▶ _Assigned task_
Look through the lines of the material and count those containing "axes". Give that count alone.

▶ _Given information_
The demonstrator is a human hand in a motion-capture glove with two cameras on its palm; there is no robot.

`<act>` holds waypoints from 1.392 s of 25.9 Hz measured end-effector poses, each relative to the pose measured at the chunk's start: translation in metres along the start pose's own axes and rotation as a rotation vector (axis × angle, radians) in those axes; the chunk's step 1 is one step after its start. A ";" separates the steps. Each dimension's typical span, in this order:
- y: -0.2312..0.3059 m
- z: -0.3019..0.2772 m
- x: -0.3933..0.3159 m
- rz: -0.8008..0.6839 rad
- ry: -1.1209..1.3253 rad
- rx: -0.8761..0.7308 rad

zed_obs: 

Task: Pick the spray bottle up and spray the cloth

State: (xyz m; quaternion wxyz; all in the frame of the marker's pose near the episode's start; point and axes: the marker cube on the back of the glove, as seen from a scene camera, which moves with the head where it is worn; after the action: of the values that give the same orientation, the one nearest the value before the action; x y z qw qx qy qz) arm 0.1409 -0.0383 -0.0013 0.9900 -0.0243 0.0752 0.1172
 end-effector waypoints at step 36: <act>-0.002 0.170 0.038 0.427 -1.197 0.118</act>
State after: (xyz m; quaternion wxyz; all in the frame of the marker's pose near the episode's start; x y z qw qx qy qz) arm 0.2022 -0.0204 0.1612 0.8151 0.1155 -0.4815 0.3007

▶ _Response_
2